Esta conocida empresa utrerana sigue destilando su inconfundible anís en un alambique de cobre que tiene más de un siglo
Ahora que en nuestra sociedad están tomando cada vez más valor los alimentos de verdad, los productos hechos a mano de manera artesanal y, en definitiva, las cosas bien hechas, ejemplos como el que ha representado a lo largo de las últimas seis décadas una empresa como Anís Flor de Utrera se agigantan y se convierten en una auténtica referencia. Una firma que ha sorteado todo tipo de dificultades, una empresa familiar en la que está trabajando la tercera generación de utreranos y que, a lo largo de las últimas décadas, se ha convertido en todo un emblema de la ciudad.
«Donde va un utrerano, va una botella de la Flor de Utrera, y eso es de agradecer. Es una auténtica satisfacción y afortunadamente la gente nos regala innumerables muestras de cariño», explica José Antonio Espinar, gerente de la empresa y que en la actualidad es el encargado junto a su hermana y su cuñado de continuar con el legado de su abuelo. Y es que son muchas las ocasiones en las que reciben fotografías de utreranos que, desde los lugares más insospechados del planeta, disfrutan del anís Flor de Utrera, y que el hecho de poder beberse una copa de anís les hace estar sentimentalmente más cerca de su tierra.

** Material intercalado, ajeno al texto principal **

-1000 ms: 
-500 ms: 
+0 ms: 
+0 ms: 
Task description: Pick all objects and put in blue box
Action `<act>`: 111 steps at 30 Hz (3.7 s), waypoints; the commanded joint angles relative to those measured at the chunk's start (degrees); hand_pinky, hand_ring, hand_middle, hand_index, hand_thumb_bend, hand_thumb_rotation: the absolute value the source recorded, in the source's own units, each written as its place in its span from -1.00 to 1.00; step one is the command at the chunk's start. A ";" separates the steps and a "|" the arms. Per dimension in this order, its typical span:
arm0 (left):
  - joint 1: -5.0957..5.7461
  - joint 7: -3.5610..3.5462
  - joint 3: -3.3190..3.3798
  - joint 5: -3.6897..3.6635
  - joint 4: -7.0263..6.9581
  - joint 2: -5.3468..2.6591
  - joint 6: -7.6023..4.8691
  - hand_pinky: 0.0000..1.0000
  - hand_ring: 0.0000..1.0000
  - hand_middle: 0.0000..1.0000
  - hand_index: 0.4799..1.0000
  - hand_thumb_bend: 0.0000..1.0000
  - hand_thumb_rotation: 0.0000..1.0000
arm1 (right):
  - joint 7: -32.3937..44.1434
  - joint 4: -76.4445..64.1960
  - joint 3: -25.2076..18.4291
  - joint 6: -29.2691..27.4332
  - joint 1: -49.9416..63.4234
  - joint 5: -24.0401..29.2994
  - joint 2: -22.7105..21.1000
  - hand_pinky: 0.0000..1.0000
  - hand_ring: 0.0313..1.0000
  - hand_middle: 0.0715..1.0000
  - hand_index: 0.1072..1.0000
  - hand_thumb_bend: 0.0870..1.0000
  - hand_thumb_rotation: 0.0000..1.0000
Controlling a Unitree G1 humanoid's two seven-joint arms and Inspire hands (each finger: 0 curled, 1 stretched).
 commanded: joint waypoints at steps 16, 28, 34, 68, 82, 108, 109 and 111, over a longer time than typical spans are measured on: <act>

Desde el mes de septiembre, la fábrica donde se elabora esta bebida de manera artesanal está a pleno rendimiento, porque indudablemente los meses de octubre, noviembre, diciembre y enero son los más fuertes para esta empresa. En estos meses se concentra el núcleo más importante de los pedidos, y los componentes de la familia se tienen que desdoblar para poder atender todo el volumen de trabajo.
En el año 2012 se hacía cargo de la empresa la tercera generación, que entró con el convencimiento de seguir adelante con la misma fórmula artesana que tanto éxito había dado en anteriores décadas, pero con la idea de crecer de manera progresiva cada año para asegurar el futuro de la firma. «Cada año hemos ido aumentado un poco la producción, llegando a nuevas poblaciones, pero siempre de una manera muy tranquila y sostenible, siempre dentro de nuestras posibilidades y cuidando al máximo el producto», explica José Antonio.
Desde que en marzo de 2020 se declarara a nivel mundial la pandemia de la COVID-19, las empresas a todos los niveles han vivido de sobresalto en sobresalto, sin saber muy bien qué se podía esperar de cara al día siguiente. Muchos empresarios, cuando cerraban su empresa, no sabían a ciencia cierta si al día siguiente podrían volver a abrir. La preocupación invadió también a los responsables de Flor de Utrera cuando comenzó el estado de alarma, el confinamiento y cerraron sus puertas los bares. Pero la vida, en algunas ocasiones, reserva sorpresas cuando menos te las esperas ya que, como explica José Antonio Espinar, «sin que todavía no le hayamos encontrado una explicación convincente, nuestras ventas no se han visto afectadas a lo largo de la pandemia. Al principio estábamos muy preocupados, pero nuestros clientes han respondido y hemos podido seguir adelante».
Tras la pandemia llegaba un otoño marcado por una tremenda incertidumbre y una escalada de precios en todos los sectores que no tiene precedentes en la historia más reciente, algo que, lógicamente, a una empresa pequeña que se mueve con márgenes de beneficio muy escasos, como le ocurre a Anís Flor de Utrera, le ha terminado afectando. Como explica José Antonio, «cuando comenzamos a trabajar para esta campaña de Navidad, comprobamos que al hacer los pedidos de todos los materiales que nos hacen falta, había tenido lugar una subida de precios que no la esperábamos, por lo que hemos tomado la decisión de cambiar el formato de la botella y hemos pasado de un litro a 70 centilitros». Espinar entiende que «este cambio era lo mejor para seguir siendo un producto asequible al gran público, confiamos en que la gente lo entienda, porque nos ha subido todo e incluso puede llegar a haber problemas de abastecimiento».
Cada semana, el anís Flor de Utrera se destila en un alambique de cobre que lleva funcionando desde hace más de un siglo, lo que le da a esta bebida genuinamente utrerana un sabor único. Todo ello en una botella que también cuenta este año con una nueva etiqueta, con un diseño actualizado, en el que «hemos cambiado un poco la flor y hemos introducido detalles del alambique. Se trata de un paso adelante pero sin tocar lo que es más importante, sin tocar lo que hay dentro de la botella». De esta manera, los utreranos podrán seguir disfrutando de un sabor único, pero en un formato moderno.